Exercise data below:

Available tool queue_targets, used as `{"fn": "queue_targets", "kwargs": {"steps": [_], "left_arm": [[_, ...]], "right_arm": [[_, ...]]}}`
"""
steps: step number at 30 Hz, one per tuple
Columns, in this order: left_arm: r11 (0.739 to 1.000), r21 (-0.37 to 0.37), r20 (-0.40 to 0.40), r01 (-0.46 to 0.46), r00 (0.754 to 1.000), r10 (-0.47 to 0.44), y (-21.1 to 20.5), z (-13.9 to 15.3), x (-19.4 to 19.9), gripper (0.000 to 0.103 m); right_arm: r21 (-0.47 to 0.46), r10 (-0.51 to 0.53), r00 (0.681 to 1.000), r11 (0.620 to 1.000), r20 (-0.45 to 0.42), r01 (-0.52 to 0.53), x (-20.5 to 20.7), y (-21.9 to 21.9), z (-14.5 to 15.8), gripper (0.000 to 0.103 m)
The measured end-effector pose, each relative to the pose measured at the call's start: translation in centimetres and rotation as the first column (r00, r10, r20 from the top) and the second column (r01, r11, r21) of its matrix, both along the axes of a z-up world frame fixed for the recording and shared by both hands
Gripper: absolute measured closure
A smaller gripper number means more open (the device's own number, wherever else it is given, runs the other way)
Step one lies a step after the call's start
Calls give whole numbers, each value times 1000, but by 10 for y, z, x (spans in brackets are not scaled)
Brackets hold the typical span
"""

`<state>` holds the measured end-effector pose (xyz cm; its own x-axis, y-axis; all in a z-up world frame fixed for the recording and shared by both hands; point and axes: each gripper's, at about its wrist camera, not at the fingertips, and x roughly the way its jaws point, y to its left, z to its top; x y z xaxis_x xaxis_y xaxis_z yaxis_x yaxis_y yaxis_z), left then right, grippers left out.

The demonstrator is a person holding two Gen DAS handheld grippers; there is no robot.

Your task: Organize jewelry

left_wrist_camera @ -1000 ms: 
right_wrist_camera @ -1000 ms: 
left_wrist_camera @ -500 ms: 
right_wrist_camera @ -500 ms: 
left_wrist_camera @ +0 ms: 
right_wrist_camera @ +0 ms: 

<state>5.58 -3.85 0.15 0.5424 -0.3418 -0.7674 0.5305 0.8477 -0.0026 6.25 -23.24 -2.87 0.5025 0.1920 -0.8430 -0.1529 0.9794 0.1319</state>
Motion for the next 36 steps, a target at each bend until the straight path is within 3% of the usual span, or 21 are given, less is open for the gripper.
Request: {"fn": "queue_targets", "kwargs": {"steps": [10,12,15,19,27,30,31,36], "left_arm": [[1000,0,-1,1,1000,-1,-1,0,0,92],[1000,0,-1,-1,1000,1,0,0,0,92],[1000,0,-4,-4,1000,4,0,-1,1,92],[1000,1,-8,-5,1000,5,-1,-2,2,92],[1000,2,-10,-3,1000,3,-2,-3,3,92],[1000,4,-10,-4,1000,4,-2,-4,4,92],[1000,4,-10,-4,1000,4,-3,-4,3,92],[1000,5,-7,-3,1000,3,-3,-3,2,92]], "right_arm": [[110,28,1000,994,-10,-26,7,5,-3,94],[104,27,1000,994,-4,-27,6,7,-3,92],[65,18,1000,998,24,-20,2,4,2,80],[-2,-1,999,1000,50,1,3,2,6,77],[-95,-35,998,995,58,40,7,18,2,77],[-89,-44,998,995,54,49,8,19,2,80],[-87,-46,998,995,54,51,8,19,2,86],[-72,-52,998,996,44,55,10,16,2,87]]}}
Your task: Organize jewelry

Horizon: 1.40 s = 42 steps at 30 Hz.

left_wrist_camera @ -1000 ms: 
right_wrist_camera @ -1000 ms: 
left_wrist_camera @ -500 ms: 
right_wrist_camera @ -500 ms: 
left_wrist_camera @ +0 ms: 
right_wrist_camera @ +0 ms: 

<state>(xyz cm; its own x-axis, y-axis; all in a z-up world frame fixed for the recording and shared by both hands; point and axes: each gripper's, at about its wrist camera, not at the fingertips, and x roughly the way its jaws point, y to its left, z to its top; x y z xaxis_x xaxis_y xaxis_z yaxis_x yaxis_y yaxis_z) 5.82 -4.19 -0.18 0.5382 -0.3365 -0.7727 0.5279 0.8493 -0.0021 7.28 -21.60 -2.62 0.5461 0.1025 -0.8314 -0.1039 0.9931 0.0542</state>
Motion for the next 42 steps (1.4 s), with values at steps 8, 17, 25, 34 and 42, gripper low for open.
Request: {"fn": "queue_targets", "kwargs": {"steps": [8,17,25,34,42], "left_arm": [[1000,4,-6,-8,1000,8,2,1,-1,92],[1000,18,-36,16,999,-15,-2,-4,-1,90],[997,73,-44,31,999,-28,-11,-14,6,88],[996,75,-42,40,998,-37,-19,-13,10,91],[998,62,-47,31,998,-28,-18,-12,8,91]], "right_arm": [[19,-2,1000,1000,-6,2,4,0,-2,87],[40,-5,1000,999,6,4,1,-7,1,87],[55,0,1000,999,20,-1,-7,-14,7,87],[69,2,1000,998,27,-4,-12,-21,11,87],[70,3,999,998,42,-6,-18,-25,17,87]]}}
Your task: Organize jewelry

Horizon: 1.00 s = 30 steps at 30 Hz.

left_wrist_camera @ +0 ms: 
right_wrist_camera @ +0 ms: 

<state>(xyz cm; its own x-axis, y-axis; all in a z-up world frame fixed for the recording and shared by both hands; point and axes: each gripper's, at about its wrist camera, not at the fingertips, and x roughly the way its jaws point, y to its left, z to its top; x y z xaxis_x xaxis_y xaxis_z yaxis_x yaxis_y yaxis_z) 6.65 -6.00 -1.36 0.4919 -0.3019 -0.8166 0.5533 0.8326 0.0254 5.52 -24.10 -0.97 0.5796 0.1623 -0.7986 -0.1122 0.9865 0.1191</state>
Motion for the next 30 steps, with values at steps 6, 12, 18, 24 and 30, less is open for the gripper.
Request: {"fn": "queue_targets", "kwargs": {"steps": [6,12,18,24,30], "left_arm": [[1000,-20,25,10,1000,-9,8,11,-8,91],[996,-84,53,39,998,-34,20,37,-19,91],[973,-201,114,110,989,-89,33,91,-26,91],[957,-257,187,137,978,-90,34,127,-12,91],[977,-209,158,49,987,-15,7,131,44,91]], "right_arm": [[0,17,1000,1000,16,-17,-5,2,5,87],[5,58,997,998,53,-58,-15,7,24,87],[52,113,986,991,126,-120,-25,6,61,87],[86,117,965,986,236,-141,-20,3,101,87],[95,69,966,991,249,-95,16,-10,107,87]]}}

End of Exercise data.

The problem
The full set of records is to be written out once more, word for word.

Answer box
Available tool queue_targets, used as `{"fn": "queue_targets", "kwargs": {"steps": [_], "left_arm": [[_, ...]], "right_arm": [[_, ...]]}}`
"""
steps: step number at 30 Hz, one per tuple
Columns, in this order: left_arm: r11 (0.739 to 1.000), r21 (-0.37 to 0.37), r20 (-0.40 to 0.40), r01 (-0.46 to 0.46), r00 (0.754 to 1.000), r10 (-0.47 to 0.44), y (-21.1 to 20.5), z (-13.9 to 15.3), x (-19.4 to 19.9), gripper (0.000 to 0.103 m); right_arm: r21 (-0.47 to 0.46), r10 (-0.51 to 0.53), r00 (0.681 to 1.000), r11 (0.620 to 1.000), r20 (-0.45 to 0.42), r01 (-0.52 to 0.53), x (-20.5 to 20.7), y (-21.9 to 21.9), z (-14.5 to 15.8), gripper (0.000 to 0.103 m)
The measured end-effector pose, each relative to the pose measured at the call's start: translation in centimetres and rotation as the first column (r00, r10, r20 from the top) and the second column (r01, r11, r21) of its matrix, both along the axes of a z-up world frame fixed for the recording and shared by both hands
Gripper: absolute measured closure
A smaller gripper number means more open (the device's own number, wherever else it is given, runs the other way)
Step one lies a step after the call's start
Calls give whole numbers, each value times 1000, but by 10 for y, z, x (spans in brackets are not scaled)
Brackets hold the typical span
"""

`<state>` holds the measured end-effector pose (xyz cm; its own x-axis, y-axis; all in a z-up world frame fixed for the recording and shared by both hands; point and axes: each gripper's, at about its wrist camera, not at the fingertips, and x roughly the way its jaws point, y to its left, z to its top; x y z xaxis_x xaxis_y xaxis_z yaxis_x yaxis_y yaxis_z), left then right, grippers left out.

The demonstrator is a person holding two Gen DAS handheld grippers; there is no robot.

Your task: Organize jewelry

left_wrist_camera @ -1000 ms: 
right_wrist_camera @ -1000 ms: 
left_wrist_camera @ -500 ms: 
right_wrist_camera @ -500 ms: 
left_wrist_camera @ +0 ms: 
right_wrist_camera @ +0 ms: 

<state>5.58 -3.85 0.15 0.5424 -0.3418 -0.7674 0.5305 0.8477 -0.0026 6.25 -23.24 -2.87 0.5025 0.1920 -0.8430 -0.1529 0.9794 0.1319</state>
Motion for the next 36 steps, a target at each bend until the straight path is within 3% of the usual span, or 21 are given, less is open for the gripper.
Request: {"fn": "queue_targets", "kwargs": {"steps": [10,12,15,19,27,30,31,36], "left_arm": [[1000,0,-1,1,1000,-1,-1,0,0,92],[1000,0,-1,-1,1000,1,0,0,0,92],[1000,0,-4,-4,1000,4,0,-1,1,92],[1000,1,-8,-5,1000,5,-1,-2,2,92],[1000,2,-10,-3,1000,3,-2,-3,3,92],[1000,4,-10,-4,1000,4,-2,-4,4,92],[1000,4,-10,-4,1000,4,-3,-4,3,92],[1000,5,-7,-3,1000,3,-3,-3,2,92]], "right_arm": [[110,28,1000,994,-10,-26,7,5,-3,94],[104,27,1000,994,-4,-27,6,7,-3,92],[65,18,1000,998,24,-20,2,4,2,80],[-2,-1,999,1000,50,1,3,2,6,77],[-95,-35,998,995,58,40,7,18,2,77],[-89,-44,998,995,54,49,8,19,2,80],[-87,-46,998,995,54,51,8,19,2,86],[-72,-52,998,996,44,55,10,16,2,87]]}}
Your task: Organize jewelry

Horizon: 1.40 s = 42 steps at 30 Hz.

left_wrist_camera @ -1000 ms: 
right_wrist_camera @ -1000 ms: 
left_wrist_camera @ -500 ms: 
right_wrist_camera @ -500 ms: 
left_wrist_camera @ +0 ms: 
right_wrist_camera @ +0 ms: 

<state>(xyz cm; its own x-axis, y-axis; all in a z-up world frame fixed for the recording and shared by both hands; point and axes: each gripper's, at about its wrist camera, not at the fingertips, and x roughly the way its jaws point, y to its left, z to its top; x y z xaxis_x xaxis_y xaxis_z yaxis_x yaxis_y yaxis_z) 5.82 -4.19 -0.18 0.5382 -0.3365 -0.7727 0.5279 0.8493 -0.0021 7.28 -21.60 -2.62 0.5461 0.1025 -0.8314 -0.1039 0.9931 0.0542</state>
Motion for the next 42 steps (1.4 s), with values at steps 8, 17, 25, 34 and 42, gripper low for open.
Request: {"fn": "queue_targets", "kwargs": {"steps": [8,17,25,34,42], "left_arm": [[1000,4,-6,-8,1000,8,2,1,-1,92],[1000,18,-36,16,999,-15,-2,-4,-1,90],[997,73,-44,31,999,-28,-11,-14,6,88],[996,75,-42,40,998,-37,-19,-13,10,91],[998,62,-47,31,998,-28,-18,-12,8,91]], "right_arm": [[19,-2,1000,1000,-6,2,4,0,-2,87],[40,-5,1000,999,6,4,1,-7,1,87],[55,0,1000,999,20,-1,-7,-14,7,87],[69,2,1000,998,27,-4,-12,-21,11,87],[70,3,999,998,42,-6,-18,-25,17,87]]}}
Your task: Organize jewelry

Horizon: 1.00 s = 30 steps at 30 Hz.

left_wrist_camera @ +0 ms: 
right_wrist_camera @ +0 ms: 

<state>(xyz cm; its own x-axis, y-axis; all in a z-up world frame fixed for the recording and shared by both hands; point and axes: each gripper's, at about its wrist camera, not at the fingertips, and x roughly the way its jaws point, y to its left, z to its top; x y z xaxis_x xaxis_y xaxis_z yaxis_x yaxis_y yaxis_z) 6.65 -6.00 -1.36 0.4919 -0.3019 -0.8166 0.5533 0.8326 0.0254 5.52 -24.10 -0.97 0.5796 0.1623 -0.7986 -0.1122 0.9865 0.1191</state>
Motion for the next 30 steps, with values at steps 6, 12, 18, 24 and 30, less is open for the gripper.
Request: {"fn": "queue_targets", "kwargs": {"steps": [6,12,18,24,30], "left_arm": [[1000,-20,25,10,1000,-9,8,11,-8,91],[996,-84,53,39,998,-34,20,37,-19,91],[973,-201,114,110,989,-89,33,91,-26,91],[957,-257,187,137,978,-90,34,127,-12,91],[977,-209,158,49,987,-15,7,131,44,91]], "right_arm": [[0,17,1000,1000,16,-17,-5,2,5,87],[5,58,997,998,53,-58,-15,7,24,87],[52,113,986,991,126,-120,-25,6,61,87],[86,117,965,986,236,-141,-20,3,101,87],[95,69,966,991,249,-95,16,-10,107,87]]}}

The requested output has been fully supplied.